We have seen this trend in some other parts of the world too. I am not sure if we have observed that in India. But there has been a correlation between our rating and fund inflows. A lot of studies have been done on the Morningstar fund ratings and fund inflows. One of the benefits that we provide is that we cover smaller funds that are doing terrific that deserve more assets and more investor attention. So one of the great things about Morningstar is about finding these hidden gems.
What changes/modifications have you brought in your fund ratings over the years?
Our star rating was the first rating that we launched. And that incorporates performance, risk and cost. First we were doing it with every broad group of equity and fixed income funds. Ten years after we launched our ratings, we narrowed down the categories (large, large-value, rating funds against their peer category, etc.). That was the improvement. The next change was a year ago when we launched our forward looking analyst rating which takes an analyst’s best judgment about the fund’s ability to outperform going forward. It’s based on five pillars - parent, people, process, performance and price. It’s a rigorous framework which goes to a rating committee and there’s an in-depth analyst report that underpins our ratings.
Sometimes fund performance gets affected if a star fund manager moves from one fund house to another. Does institutionalizing fund management process help overcome this challenge?
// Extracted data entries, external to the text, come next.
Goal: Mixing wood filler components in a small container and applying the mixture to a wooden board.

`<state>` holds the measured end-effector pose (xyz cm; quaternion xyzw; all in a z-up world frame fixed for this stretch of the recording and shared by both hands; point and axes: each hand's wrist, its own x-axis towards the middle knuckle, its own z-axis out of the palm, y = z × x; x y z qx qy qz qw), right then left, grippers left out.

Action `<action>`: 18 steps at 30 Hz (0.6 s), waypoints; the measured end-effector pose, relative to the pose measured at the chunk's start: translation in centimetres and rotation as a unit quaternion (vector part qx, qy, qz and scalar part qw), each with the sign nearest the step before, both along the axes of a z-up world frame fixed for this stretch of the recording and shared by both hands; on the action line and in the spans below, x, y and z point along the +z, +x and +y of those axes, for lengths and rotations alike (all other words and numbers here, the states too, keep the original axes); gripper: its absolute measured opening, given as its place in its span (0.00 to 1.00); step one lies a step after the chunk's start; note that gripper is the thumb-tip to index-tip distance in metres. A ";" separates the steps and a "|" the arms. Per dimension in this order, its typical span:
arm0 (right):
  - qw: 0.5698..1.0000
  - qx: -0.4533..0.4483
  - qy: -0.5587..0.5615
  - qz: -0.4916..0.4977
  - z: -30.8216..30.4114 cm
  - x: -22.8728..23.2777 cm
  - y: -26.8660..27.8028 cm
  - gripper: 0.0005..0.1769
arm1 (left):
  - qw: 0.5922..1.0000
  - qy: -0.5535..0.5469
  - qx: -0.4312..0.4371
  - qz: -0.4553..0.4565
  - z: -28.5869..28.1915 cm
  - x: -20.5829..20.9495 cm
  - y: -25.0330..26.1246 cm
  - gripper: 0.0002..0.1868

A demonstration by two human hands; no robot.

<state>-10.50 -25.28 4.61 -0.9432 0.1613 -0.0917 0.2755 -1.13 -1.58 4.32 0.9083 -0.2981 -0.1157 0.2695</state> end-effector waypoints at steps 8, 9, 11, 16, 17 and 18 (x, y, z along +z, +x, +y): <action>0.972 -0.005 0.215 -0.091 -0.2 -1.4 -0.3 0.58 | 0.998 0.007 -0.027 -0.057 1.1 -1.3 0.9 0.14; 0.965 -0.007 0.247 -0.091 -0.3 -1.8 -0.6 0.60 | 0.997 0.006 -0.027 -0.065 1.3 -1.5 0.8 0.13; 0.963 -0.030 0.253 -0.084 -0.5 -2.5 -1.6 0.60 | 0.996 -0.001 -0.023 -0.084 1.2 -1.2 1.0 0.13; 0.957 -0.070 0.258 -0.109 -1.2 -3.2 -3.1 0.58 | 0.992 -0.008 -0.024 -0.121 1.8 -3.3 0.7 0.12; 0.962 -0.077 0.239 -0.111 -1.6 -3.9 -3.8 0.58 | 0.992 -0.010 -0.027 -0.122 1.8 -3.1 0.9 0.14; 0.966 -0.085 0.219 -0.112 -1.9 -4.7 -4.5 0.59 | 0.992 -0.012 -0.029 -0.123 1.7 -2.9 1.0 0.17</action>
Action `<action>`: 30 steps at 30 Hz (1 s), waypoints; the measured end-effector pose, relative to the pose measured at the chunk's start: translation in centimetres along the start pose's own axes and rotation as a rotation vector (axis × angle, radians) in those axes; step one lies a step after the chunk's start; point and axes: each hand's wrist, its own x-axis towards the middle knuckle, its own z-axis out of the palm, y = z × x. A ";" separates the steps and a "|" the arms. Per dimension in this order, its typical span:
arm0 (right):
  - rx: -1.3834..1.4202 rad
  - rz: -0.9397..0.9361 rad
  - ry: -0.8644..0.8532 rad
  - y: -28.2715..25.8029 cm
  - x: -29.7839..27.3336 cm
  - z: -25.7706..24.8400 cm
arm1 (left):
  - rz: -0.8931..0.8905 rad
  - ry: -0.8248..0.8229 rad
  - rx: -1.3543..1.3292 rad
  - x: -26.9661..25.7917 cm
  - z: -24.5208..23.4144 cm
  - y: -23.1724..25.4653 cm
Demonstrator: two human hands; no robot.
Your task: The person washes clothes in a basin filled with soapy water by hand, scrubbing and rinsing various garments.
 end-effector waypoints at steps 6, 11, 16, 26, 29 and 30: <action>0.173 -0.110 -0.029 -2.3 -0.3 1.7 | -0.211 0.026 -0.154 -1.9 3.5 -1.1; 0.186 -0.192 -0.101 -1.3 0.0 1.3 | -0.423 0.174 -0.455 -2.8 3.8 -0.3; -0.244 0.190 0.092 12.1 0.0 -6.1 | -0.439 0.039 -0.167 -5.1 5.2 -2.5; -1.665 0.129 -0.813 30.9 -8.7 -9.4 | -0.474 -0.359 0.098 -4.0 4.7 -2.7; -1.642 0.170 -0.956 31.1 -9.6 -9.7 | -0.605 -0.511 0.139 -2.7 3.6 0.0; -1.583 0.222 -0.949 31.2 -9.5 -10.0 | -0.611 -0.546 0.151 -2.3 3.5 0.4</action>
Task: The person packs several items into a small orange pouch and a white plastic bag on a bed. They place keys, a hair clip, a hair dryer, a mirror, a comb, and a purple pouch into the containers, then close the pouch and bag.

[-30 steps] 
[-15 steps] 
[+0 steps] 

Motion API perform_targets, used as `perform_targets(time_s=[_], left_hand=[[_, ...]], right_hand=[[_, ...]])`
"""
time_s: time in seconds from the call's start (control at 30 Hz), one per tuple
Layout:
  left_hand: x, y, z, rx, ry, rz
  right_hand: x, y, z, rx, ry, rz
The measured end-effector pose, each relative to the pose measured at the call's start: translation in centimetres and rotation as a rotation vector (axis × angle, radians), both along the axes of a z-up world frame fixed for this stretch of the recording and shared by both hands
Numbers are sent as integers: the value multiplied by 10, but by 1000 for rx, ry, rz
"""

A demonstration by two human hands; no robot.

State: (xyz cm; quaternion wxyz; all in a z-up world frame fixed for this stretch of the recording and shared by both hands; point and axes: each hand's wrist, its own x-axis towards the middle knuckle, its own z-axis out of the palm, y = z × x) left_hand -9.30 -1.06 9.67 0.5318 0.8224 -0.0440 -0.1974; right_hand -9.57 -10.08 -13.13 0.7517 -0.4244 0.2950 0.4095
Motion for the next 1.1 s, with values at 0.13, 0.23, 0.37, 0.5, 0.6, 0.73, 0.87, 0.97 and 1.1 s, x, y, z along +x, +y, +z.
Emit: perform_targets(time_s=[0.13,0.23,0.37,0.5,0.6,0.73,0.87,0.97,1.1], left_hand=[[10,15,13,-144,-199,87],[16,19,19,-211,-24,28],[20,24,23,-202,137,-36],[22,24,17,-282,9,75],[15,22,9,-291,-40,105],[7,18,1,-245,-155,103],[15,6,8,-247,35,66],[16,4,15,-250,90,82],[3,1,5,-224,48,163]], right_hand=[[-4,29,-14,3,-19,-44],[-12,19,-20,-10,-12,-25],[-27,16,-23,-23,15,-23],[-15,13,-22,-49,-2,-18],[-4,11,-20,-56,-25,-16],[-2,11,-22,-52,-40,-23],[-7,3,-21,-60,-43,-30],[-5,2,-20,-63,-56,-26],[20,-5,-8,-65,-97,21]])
Our reports show the date from when a fund manager has started managing that particular fund – this helps the investors know that how much of the track record is due to the fund manager. We certainly have this information and that’s one thing that benefits our analyst’s ratings. Our analyst’s ratings can incorporate a new manager and we don’t have to wait for the track record. So when a star fund manager comes over to a new fund, we can increase the rating at a much greater velocity if we like the new manager than we could with our historical star ratings.
Funds ratings are normally based on past performance. To what extent can these ratings be an indicator of future performance?
We have done a lot of research on this and there is a mild predictive power to the star ratings. I won’t say that performance is harder to predict for the future. Risk and cost tends to be more constant. So there are elements of star ratings that are more constant. Overall, five star funds tend to outperform four star funds and so on. So, there does seem to be some predictive power within the star rating.
You started Morningstar from scratch. How has been the journey and what are your plans?
It’s been terrific. We have been around for 28 years. We have been fortunate to build up a global brand a terrific lineup of products and a great team. I think there’s a lot of untapped potential. I want to keep the company focused on helping investors attain better investment outcomes and achieve greater integration globally integrated so that we operate as one Morningstar around the world.
In which countries are you planning to spread?
Recently we opened offices in Brazil, Chile, Mexico and in Dubai in the Middle East.
What products and services do you offer in India?
We offer Morningstar Direct which is our flagship software package for institutions. We offer data feeds and databases. We offer investment consulting services.
What is your outlook on the Indian mutual fund industry?
I’m optimistic on the long term growth of the Indian fund industry. Penetration is still in the single digits. If you look at the US markets it’s as high as 40%. With rising affluence and a growing investor class, you’ll have rising penetration over time which could make for a very robust fund market in India. Improvement in markets will be a catalyst.
Is your profitability getting affected due to the tough phase which Indian fund industry is going through at this juncture?
We haven’t seen it impacting us yet. We have been in India for four years now and we have grown every year. Our sales are up by a healthy number this year.